Pulmonary Embolism: Symptoms, Causes, Diagnosis and Treatment

SmartEm Research Team
November 8, 2018

A pulmonary embolism is a blockage of the main artery of the lungs, which deprives that section of lung tissue from receiving adequate oxygenation. This condition can be fatal if not treated within several hours. An acute pulmonary embolism needs to have blood clots removed because it prevents oxygenated blood reaching that area and stimulates further clotting.

Symptoms of pulmonary embolism

The condition is usually painless and can go unnoticed by people who have one. Symptoms include: difficulty breathing, chest pain, rapid heartbeat, coughing or low oxygen levels in the blood. Symptoms may not always be present because they are quite mild when there is only a partial blockage. Severe symptoms are breathlessness, also called dyspnea, chest pain and a feeling of anxiety or panic due to low oxygen levels in the blood.

Causes of pulmonary embolism

The most common cause is blood clots that form outside the body, which travel by way of the bloodstream until they block the major artery of the lungs. Another cause that is less frequently seen are blood clots that come from inside the body, which move towards the lungs via the bloodstream. The most common risk factors are: having a long-term condition such as cancer Diabetes HIV/AIDS A recent surgery or injury Older age Having varicose veins Smoking


A physical exam and blood tests are done first. Then, an X-ray of the arteries is necessary to confirm the presence of blood clot in one or more vessels. An ultrasound may also be performed for pulmonary embolism diagnosis if there is no obvious sign of a clot on X-rays. Arterial blood gas measurements are needed to check for low levels of oxygen in the blood and to confirm the diagnosis. This is followed by a D-dimer test, which examines whether or not any blood clots have been formed within the body.


To treat pulmonary embolism, there are several options:

Superficial thrombophlebitis: If the clot stays near the surface of the body, it is called superfiicous thrombophlebitis. It is not life-threatening and may be treated with nonsteroidal anti-inflammatory drugs (NSAIDs) or heparin to dissolve the blood clots. This condition usually clears in a few weeks.

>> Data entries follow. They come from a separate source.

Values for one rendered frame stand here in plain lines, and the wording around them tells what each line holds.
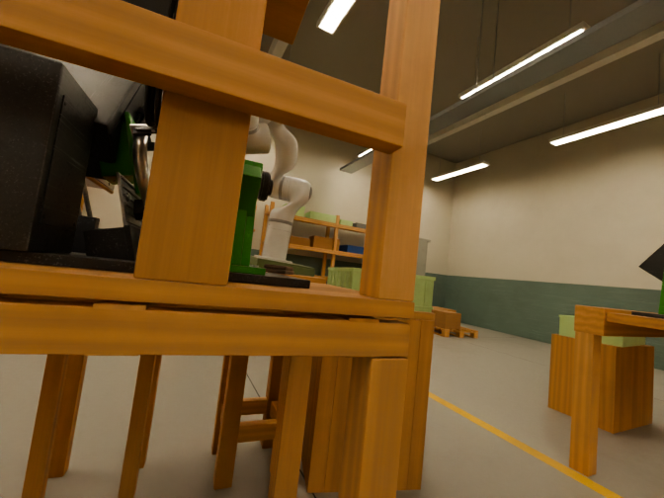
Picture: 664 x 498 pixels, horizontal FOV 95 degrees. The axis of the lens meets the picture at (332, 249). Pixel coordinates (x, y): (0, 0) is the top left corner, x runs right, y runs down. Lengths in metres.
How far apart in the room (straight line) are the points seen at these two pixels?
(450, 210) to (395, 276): 9.05
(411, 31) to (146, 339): 0.81
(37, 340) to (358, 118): 0.61
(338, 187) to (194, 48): 6.98
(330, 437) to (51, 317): 1.19
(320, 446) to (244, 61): 1.40
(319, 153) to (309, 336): 6.99
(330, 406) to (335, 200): 6.26
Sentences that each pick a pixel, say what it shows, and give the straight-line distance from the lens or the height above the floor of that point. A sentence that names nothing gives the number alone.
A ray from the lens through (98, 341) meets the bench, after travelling 0.58.
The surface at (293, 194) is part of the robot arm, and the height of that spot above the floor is 1.28.
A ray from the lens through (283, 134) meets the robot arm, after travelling 1.38.
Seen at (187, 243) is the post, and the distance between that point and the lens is 0.55.
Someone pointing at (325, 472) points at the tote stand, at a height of 0.08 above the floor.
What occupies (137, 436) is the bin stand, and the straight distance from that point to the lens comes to 1.52.
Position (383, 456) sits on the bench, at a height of 0.56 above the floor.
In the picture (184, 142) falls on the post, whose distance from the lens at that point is 0.58.
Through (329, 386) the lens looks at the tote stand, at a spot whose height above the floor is 0.44.
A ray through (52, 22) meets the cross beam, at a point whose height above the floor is 1.21.
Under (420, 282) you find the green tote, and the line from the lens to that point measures 1.52.
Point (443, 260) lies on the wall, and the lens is 9.37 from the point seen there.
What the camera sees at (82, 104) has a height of 1.21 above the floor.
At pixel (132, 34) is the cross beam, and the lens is 0.61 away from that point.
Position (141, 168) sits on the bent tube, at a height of 1.11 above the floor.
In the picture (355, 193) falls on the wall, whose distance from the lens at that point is 7.68.
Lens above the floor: 0.92
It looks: 5 degrees up
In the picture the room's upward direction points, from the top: 6 degrees clockwise
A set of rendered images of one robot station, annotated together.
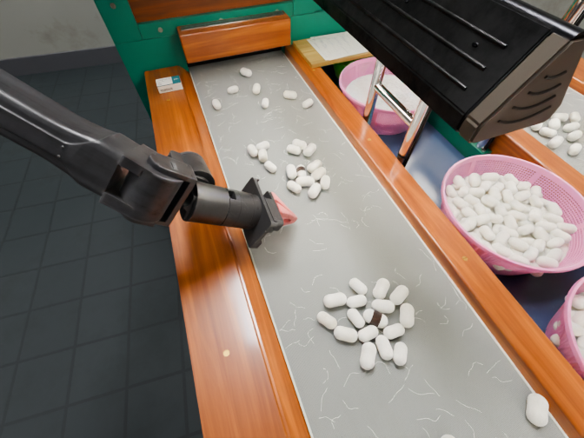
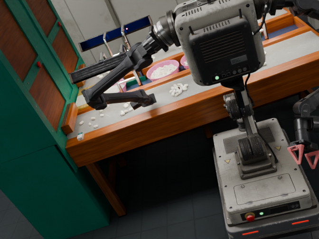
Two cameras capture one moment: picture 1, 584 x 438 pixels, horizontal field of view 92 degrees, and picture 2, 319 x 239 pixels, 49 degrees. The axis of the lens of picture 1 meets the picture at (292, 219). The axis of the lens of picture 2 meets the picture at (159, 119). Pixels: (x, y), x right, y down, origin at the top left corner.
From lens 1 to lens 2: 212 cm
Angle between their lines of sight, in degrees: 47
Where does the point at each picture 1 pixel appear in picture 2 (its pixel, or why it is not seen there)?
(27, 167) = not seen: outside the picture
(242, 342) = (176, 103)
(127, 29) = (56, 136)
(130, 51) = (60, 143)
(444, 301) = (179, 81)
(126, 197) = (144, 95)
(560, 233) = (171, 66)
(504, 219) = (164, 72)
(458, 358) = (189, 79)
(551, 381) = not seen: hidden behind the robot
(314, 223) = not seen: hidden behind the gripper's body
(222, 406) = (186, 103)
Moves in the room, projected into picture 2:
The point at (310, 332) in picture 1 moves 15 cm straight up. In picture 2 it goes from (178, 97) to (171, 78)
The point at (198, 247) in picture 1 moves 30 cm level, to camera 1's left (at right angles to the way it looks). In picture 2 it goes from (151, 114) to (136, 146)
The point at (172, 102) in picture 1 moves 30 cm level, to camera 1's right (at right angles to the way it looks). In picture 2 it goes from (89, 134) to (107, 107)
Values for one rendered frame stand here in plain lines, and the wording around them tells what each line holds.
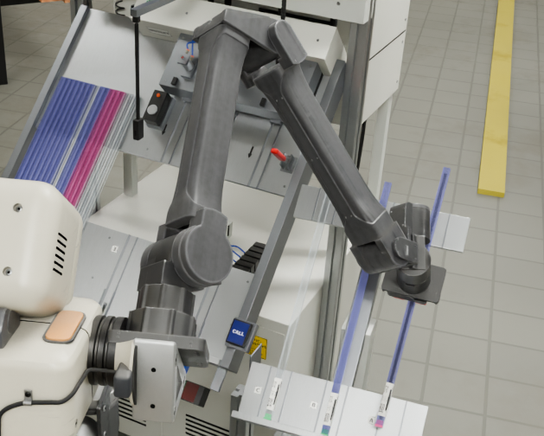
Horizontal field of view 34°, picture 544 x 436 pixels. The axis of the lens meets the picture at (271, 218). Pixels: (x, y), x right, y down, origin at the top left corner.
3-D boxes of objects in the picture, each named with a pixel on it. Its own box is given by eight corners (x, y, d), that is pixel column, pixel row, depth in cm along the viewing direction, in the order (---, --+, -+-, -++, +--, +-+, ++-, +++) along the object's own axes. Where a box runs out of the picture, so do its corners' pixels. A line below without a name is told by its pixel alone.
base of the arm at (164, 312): (103, 341, 105) (203, 350, 104) (114, 277, 108) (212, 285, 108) (115, 359, 113) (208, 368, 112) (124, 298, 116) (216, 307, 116)
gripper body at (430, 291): (390, 258, 158) (388, 244, 152) (446, 272, 156) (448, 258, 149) (380, 291, 156) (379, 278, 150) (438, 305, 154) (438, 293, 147)
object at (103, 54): (291, 203, 192) (285, 195, 188) (45, 135, 215) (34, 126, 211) (342, 71, 200) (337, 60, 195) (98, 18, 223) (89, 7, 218)
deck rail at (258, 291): (237, 374, 183) (227, 368, 178) (228, 370, 184) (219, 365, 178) (350, 73, 199) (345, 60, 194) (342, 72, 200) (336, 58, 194)
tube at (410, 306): (382, 428, 156) (382, 427, 155) (374, 426, 157) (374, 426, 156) (451, 170, 170) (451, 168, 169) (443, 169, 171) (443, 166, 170)
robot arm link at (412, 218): (355, 266, 144) (395, 255, 138) (355, 201, 148) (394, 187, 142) (402, 283, 151) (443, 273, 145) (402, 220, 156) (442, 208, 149)
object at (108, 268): (227, 362, 182) (221, 360, 179) (-26, 272, 205) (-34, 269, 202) (259, 278, 186) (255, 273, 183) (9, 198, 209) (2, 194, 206)
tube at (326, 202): (271, 421, 165) (270, 421, 164) (264, 419, 165) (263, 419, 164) (338, 174, 179) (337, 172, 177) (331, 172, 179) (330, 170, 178)
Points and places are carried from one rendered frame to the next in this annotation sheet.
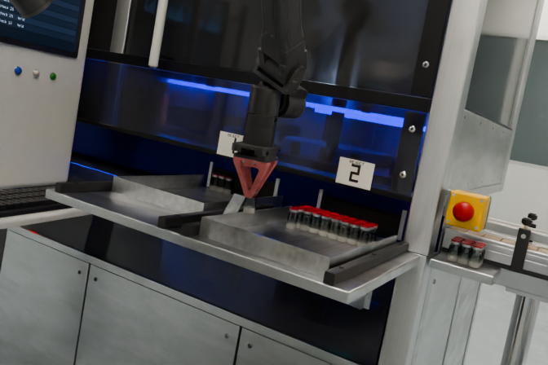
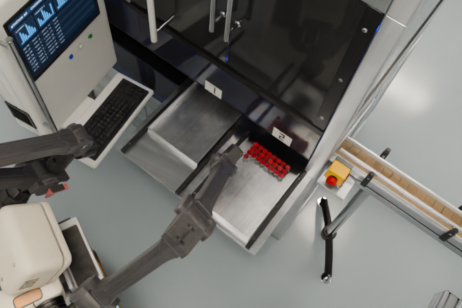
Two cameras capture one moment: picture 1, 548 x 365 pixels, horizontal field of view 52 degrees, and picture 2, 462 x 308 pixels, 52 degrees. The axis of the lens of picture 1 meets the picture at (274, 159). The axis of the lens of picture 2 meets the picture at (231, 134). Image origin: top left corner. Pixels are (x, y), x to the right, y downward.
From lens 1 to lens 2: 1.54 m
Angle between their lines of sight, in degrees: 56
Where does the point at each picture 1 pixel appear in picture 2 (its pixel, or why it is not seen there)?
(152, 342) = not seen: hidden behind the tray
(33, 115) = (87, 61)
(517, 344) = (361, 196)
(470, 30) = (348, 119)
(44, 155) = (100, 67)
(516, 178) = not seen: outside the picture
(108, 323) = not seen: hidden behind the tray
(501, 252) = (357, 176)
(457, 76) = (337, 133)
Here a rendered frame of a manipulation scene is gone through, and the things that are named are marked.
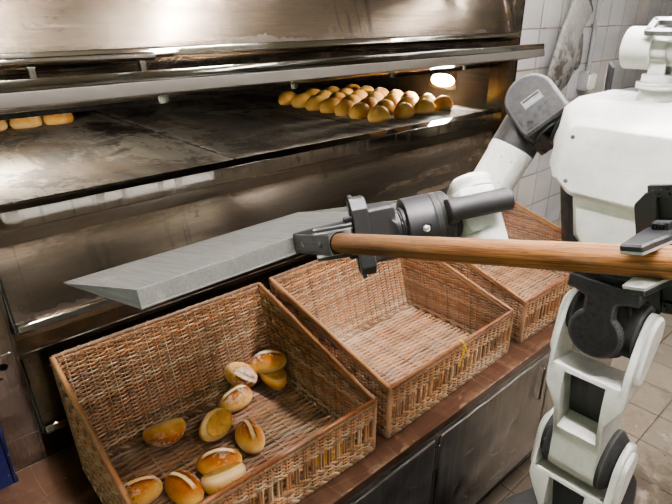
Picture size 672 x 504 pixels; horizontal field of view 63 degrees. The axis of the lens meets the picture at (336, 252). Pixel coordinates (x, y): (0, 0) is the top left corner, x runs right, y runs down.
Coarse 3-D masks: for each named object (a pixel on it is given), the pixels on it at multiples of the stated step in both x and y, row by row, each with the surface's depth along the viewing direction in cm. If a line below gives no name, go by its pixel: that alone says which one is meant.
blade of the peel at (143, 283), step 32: (288, 224) 116; (320, 224) 109; (160, 256) 106; (192, 256) 100; (224, 256) 94; (256, 256) 82; (288, 256) 86; (96, 288) 84; (128, 288) 73; (160, 288) 73; (192, 288) 76
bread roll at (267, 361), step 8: (264, 352) 147; (272, 352) 147; (280, 352) 148; (256, 360) 146; (264, 360) 145; (272, 360) 146; (280, 360) 147; (256, 368) 146; (264, 368) 145; (272, 368) 146; (280, 368) 147
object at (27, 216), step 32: (416, 128) 183; (448, 128) 194; (256, 160) 144; (288, 160) 150; (320, 160) 158; (64, 192) 118; (96, 192) 118; (128, 192) 122; (160, 192) 127; (0, 224) 107; (32, 224) 111
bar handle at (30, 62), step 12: (0, 60) 90; (12, 60) 92; (24, 60) 93; (36, 60) 94; (48, 60) 95; (60, 60) 96; (72, 60) 98; (84, 60) 99; (96, 60) 100; (108, 60) 102; (120, 60) 103; (132, 60) 105; (144, 60) 106
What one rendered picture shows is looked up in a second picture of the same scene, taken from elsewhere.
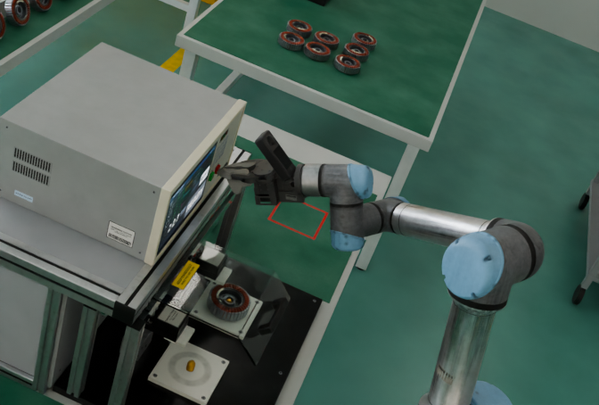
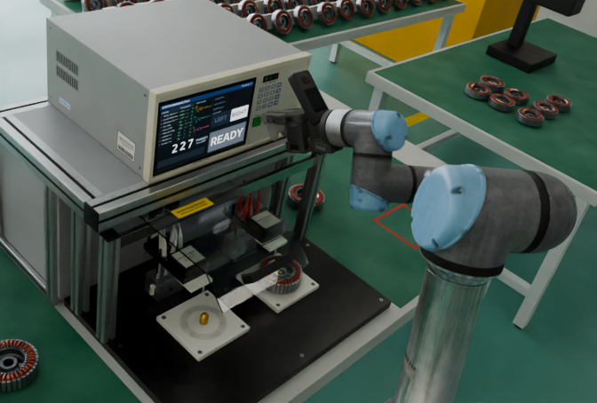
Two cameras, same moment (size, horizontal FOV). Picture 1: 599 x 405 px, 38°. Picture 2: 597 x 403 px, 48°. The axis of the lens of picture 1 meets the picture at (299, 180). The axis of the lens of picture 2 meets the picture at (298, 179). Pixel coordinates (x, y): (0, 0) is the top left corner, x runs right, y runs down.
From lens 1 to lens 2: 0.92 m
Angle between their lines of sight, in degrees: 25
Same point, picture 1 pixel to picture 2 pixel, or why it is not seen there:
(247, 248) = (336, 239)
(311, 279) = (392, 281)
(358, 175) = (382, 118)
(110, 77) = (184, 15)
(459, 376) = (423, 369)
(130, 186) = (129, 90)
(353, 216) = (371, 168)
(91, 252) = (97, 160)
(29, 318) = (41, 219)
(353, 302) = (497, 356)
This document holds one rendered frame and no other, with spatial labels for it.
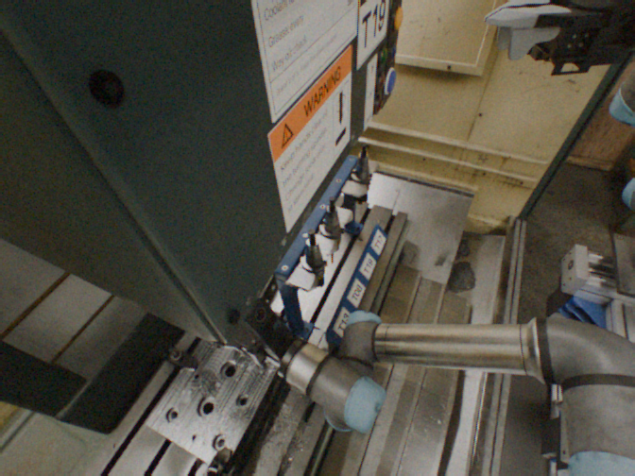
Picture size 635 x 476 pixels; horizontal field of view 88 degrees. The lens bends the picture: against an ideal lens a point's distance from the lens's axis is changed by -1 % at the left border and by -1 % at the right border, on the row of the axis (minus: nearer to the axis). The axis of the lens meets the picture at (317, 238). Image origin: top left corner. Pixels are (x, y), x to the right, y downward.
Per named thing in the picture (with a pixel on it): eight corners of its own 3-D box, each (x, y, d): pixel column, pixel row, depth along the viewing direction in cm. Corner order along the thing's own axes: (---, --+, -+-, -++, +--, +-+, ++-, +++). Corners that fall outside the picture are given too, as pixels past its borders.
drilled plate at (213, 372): (286, 361, 93) (284, 354, 89) (229, 474, 77) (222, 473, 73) (219, 329, 100) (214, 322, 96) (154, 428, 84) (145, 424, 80)
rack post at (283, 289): (315, 325, 103) (307, 273, 80) (307, 340, 100) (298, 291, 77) (286, 313, 106) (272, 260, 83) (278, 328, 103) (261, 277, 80)
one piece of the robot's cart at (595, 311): (588, 317, 109) (605, 305, 102) (590, 341, 104) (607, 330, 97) (558, 308, 111) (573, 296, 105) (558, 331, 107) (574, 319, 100)
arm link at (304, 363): (303, 388, 50) (331, 344, 54) (279, 372, 52) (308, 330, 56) (306, 399, 56) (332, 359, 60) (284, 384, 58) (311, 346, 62)
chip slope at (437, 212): (457, 232, 159) (475, 193, 138) (421, 369, 120) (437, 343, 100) (293, 185, 185) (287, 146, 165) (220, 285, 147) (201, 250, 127)
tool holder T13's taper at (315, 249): (310, 248, 81) (308, 231, 76) (326, 255, 80) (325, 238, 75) (301, 262, 79) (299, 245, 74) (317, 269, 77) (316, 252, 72)
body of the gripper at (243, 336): (236, 351, 63) (286, 387, 59) (224, 334, 57) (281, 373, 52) (261, 319, 67) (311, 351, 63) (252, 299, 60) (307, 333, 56)
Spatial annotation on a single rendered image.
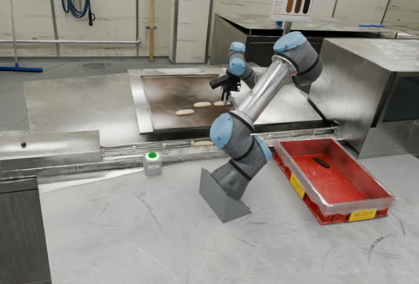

Deep Vein Thrombosis (DVT) or PE: If there is clot formation in the deep veins of legs, it is called DVT. Usually, blood clots dissolve naturally and do not require medical intervention. However, if they grow large enough to block the flow of blood, that requires treatment with anticoagulants like heparin. If the clot travels to lungs and blocks the arteries, it is called pulmonary embolism (PE). Treatment for PE involves anticoagulants, blood thinning drugs to break up clots.

Surgery: When a patient has multiple blood clots or massive pulmonary embolism in one lung, treatment includes surgical removal of the clot.


Wearing elastic compression stockings to prevent blood clots in the legs, quitting smoking and regular exercise are some of the preventive methods for pulmonary embolism. Patients who are confined to bed rest or have a long-term illness need to minimize chances of blood clots by doing leg exercises and taking medications that thin the blood.


Pulmonary embolism is not curable but can be treated successfully with medical intervention. There are several preventive measures for pulmonary embolism, including quitting smoking, using compression stockings and doing regular exercise.

A pulmonary embolism is a life-threatening condition that requires immediate treatment. Proper diagnosis and prompt treatment can reduce the possibility of death. The treatment for pulmonary embolism depends on severity and includes medication, surgery or even blood thinners administered in the hospital to prevent more serious complications.